Output the data below only from the line containing "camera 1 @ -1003" up to and including the line containing "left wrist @", exact and with the pictures left out.
# # #
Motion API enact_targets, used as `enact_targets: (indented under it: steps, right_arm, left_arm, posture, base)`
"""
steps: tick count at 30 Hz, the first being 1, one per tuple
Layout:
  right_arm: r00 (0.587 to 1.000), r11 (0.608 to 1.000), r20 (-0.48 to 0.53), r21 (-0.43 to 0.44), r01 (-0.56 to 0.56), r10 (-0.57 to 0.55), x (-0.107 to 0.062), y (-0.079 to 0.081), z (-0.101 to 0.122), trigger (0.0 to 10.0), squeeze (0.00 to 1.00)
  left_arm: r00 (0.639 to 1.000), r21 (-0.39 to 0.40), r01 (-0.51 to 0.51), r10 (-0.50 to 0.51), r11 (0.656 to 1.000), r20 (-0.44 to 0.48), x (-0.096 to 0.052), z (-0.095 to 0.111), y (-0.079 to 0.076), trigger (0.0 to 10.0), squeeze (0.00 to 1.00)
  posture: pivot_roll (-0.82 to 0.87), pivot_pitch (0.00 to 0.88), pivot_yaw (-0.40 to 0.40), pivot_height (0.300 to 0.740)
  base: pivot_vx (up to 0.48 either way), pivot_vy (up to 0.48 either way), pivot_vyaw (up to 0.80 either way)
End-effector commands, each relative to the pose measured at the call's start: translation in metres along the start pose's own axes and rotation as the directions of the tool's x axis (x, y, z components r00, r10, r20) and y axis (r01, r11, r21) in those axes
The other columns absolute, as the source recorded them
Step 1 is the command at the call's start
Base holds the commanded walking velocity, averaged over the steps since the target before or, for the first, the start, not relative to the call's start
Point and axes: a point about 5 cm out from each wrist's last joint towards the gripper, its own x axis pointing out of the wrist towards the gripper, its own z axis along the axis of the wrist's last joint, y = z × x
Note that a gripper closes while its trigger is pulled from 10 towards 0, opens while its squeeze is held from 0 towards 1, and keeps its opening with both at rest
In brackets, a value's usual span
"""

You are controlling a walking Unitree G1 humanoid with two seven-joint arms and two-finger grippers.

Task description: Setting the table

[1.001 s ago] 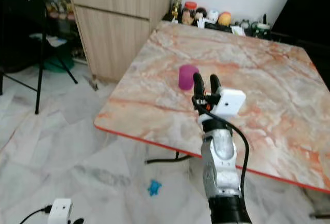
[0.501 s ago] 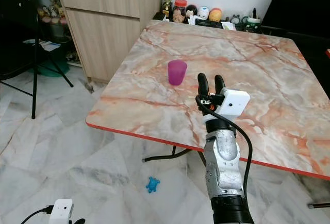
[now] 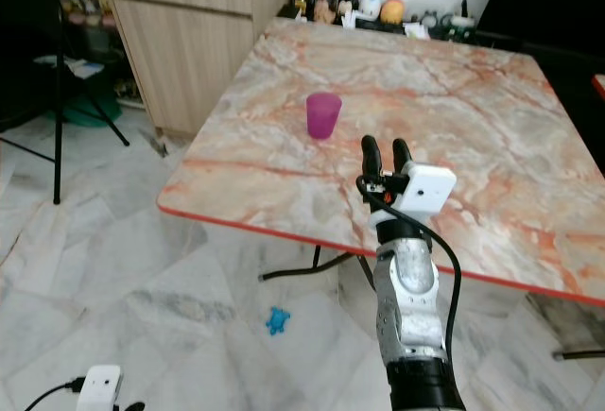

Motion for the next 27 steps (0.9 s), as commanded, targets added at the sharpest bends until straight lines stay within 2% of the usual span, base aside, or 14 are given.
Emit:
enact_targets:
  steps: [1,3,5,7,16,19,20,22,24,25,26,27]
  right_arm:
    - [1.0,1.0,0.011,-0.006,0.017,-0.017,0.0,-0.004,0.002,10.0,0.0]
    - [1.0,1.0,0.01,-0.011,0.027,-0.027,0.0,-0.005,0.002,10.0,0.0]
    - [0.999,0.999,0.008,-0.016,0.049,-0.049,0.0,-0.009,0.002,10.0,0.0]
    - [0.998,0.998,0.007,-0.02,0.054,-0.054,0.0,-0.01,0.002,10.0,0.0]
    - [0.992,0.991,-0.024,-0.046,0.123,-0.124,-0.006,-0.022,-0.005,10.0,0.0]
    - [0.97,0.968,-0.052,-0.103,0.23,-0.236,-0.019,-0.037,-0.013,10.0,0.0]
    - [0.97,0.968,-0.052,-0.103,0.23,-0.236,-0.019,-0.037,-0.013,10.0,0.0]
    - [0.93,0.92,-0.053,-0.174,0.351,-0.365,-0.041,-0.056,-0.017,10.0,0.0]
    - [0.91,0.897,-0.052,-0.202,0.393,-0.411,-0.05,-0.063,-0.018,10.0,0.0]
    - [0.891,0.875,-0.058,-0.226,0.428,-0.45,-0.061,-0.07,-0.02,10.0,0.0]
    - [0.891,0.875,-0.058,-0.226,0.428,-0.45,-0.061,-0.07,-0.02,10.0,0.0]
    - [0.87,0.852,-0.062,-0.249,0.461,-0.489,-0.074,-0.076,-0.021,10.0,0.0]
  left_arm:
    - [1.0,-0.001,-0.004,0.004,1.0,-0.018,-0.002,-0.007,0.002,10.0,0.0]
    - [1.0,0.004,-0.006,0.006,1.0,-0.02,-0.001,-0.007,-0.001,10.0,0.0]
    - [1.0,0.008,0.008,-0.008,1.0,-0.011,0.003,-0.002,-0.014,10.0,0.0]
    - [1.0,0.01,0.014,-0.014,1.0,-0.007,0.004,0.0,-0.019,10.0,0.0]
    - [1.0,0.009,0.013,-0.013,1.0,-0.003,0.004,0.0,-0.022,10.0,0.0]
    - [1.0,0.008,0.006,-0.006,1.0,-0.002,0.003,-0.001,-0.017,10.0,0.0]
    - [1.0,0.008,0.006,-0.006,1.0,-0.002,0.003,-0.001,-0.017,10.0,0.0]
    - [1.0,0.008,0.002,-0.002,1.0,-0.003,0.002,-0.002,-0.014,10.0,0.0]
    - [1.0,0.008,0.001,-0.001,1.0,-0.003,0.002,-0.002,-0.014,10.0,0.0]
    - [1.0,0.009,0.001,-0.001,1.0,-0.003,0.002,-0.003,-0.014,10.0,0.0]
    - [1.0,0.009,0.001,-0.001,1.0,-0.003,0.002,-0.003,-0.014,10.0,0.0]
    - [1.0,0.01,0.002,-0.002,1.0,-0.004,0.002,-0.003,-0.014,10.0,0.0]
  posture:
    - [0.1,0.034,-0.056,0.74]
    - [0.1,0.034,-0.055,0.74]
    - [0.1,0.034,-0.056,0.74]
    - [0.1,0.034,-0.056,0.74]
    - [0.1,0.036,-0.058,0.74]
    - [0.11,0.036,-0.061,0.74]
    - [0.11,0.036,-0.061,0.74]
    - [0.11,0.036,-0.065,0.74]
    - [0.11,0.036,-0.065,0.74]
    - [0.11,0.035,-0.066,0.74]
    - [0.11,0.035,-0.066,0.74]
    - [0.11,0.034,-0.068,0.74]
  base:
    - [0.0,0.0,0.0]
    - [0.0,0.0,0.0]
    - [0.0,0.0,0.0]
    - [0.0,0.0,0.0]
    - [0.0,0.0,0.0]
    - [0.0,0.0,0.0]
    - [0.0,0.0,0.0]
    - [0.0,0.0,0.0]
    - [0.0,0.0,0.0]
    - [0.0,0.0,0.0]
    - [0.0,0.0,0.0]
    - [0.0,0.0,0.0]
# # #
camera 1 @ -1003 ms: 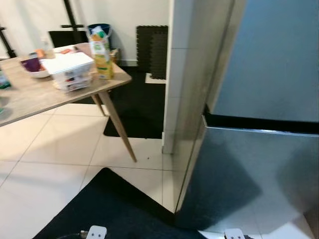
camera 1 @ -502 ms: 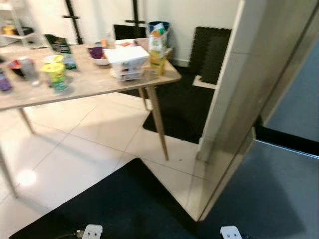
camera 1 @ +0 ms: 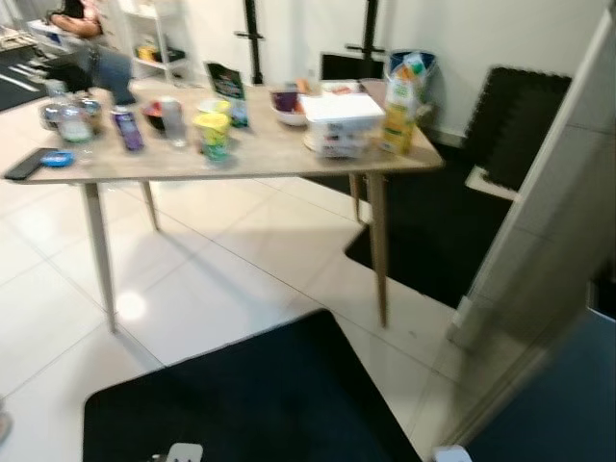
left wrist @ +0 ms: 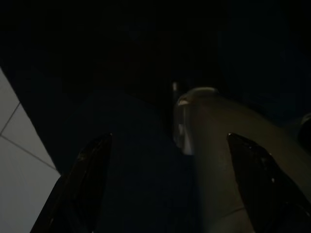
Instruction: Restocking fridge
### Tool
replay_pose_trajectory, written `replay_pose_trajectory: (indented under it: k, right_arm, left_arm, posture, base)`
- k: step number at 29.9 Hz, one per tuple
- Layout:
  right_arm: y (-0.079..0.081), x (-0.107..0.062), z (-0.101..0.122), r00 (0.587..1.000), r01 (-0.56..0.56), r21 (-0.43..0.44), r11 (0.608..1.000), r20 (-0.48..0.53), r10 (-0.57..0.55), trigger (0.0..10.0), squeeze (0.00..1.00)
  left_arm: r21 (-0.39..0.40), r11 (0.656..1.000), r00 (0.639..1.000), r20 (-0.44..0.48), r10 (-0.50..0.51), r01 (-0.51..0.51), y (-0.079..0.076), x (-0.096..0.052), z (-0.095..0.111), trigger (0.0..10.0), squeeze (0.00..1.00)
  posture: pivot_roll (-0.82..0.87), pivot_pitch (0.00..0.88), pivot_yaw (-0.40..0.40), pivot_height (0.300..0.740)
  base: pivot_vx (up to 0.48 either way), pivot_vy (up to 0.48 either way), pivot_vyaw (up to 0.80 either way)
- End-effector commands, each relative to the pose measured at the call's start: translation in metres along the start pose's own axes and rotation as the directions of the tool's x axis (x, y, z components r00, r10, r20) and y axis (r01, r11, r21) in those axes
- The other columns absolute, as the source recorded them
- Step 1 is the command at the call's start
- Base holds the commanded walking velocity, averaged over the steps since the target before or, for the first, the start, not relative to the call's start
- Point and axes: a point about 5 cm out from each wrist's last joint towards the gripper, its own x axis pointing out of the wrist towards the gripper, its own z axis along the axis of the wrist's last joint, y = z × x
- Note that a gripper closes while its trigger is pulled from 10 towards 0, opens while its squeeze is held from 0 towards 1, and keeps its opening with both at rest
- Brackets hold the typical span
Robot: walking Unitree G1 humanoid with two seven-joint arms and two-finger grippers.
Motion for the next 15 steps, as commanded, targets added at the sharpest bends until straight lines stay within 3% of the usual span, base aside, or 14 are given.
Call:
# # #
Finished exercise:
camera 1 @ -1003 ms: 
camera 1 @ -502 ms: 
camera 1 @ +0 ms: 
left wrist @ +0 ms: 

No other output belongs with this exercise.